= Task goal =
Set down exactly, from the records below, the line with "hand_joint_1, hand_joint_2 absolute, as" through the line with "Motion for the", and nothing else.

= Supplied information =
· · · ·

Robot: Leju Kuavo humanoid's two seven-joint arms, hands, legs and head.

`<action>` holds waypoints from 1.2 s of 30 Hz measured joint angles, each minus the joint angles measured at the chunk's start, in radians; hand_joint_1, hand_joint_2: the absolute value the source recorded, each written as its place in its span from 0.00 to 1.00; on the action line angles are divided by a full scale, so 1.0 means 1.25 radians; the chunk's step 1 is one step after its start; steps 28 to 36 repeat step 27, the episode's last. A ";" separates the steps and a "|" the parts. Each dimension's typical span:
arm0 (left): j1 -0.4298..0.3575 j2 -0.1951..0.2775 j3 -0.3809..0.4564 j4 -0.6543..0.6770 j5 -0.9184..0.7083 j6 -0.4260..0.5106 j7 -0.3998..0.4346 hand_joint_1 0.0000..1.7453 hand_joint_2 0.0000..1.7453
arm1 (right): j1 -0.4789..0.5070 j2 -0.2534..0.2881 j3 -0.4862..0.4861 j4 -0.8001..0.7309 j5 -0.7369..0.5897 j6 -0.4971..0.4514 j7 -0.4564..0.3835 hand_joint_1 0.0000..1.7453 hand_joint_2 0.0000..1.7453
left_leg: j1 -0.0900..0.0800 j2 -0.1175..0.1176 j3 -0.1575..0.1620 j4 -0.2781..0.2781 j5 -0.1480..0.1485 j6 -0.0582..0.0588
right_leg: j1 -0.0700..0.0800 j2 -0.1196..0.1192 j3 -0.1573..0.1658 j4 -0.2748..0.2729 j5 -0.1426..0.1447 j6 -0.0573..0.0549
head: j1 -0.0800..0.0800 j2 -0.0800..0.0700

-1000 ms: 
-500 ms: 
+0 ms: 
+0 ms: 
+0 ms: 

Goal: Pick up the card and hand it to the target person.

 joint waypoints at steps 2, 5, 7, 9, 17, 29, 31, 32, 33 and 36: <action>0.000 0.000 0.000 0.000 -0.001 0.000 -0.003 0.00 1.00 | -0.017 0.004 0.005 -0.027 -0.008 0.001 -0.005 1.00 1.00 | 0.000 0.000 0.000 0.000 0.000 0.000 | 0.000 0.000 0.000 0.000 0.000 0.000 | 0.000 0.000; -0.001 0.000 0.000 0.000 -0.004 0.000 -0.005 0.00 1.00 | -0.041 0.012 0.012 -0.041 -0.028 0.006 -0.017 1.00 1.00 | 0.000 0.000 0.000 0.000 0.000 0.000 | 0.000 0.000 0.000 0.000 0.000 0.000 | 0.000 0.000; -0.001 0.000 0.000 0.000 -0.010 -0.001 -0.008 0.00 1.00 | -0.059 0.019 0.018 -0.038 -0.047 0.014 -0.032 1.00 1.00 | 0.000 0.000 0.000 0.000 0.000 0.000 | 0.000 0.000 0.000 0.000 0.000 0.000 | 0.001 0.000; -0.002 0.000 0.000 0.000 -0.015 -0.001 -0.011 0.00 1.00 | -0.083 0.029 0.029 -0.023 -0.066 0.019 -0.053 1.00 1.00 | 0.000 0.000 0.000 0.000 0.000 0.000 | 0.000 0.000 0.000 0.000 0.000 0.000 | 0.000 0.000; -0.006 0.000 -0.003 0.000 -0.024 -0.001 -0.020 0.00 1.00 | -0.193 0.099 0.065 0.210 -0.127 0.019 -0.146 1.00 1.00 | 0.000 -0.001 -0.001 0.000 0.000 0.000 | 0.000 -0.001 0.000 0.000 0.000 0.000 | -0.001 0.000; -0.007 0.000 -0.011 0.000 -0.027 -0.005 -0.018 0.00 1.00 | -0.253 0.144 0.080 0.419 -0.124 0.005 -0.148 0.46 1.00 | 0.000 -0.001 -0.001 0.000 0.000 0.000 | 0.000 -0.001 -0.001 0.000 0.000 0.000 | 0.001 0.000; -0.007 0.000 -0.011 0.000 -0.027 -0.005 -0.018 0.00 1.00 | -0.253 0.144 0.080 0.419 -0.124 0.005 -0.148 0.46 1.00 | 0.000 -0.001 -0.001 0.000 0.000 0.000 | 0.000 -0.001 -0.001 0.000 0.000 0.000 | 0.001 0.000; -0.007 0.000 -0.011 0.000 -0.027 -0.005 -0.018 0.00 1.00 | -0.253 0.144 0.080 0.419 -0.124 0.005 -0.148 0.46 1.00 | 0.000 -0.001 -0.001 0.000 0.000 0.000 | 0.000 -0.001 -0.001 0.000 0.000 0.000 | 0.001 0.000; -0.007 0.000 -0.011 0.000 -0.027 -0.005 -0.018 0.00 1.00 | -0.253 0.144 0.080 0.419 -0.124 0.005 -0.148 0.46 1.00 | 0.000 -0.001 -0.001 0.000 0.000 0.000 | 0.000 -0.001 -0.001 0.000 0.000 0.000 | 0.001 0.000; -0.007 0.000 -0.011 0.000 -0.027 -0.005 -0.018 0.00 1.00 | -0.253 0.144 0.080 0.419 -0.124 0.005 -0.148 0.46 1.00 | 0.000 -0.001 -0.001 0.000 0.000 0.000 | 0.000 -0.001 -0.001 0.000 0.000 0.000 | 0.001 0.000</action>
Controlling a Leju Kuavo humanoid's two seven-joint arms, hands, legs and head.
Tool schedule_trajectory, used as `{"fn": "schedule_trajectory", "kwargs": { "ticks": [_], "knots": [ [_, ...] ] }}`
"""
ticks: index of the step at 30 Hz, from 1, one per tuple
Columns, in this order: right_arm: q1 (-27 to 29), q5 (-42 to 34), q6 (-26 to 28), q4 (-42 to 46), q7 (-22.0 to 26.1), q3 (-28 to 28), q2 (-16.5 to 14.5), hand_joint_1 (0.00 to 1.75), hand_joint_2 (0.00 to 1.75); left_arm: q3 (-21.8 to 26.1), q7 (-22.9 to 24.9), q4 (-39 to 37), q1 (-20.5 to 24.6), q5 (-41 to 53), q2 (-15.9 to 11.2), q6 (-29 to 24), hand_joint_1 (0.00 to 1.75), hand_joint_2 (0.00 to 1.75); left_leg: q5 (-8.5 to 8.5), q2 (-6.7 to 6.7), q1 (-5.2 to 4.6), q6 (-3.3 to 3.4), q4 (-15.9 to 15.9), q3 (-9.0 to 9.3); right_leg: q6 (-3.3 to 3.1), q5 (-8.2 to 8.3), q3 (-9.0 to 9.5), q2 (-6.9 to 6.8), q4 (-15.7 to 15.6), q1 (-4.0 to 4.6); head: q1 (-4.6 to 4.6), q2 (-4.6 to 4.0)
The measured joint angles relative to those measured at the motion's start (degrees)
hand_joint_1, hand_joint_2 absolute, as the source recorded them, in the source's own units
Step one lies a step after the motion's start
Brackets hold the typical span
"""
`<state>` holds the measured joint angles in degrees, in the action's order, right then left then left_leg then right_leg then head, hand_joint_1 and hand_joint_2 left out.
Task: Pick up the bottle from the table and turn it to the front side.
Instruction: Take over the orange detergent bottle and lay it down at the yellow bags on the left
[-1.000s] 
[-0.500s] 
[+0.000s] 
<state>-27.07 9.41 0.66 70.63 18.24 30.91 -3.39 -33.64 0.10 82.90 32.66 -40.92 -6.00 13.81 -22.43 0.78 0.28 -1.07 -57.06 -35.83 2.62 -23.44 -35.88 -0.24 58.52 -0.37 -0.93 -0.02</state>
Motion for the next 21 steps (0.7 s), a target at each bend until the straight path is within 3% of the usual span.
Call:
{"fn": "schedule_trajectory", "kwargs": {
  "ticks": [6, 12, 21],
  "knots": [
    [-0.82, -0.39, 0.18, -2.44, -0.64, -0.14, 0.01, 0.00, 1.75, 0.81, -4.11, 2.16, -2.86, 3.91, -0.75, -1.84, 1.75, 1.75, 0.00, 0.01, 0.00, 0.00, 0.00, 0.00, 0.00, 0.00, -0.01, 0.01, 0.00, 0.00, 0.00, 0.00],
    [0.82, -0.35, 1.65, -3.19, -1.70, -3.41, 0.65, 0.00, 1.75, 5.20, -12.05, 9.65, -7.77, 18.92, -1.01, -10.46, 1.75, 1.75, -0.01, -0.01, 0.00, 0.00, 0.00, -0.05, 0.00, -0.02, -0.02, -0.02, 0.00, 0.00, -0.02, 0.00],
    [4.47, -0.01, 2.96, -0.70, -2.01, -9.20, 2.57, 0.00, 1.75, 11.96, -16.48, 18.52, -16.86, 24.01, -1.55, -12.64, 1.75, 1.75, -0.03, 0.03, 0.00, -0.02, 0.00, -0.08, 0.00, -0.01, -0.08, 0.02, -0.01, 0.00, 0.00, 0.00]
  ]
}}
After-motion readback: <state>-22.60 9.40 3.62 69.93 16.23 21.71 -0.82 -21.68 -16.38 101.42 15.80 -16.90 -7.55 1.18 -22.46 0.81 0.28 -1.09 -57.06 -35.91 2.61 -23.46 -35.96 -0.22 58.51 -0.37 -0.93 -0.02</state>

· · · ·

= Solution to the exercise =
hand_joint_1, hand_joint_2 absolute, as the source recorded them, in the source's own units
Step one lies a step after the motion's start
Brackets hold the typical span
"""
`<state>` holds the measured joint angles in degrees, in the action's order, right then left then left_leg then right_leg then head, hand_joint_1 and hand_joint_2 left out.
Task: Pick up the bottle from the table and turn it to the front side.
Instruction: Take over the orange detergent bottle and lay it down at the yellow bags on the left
[-1.000s] 
[-0.500s] 
[+0.000s] 
<state>-27.07 9.41 0.66 70.63 18.24 30.91 -3.39 -33.64 0.10 82.90 32.66 -40.92 -6.00 13.81 -22.43 0.78 0.28 -1.07 -57.06 -35.83 2.62 -23.44 -35.88 -0.24 58.52 -0.37 -0.93 -0.02</state>
Motion for the next 21 steps (0.7 s), a target at each bend until the straight path is within 3% of the usual span.

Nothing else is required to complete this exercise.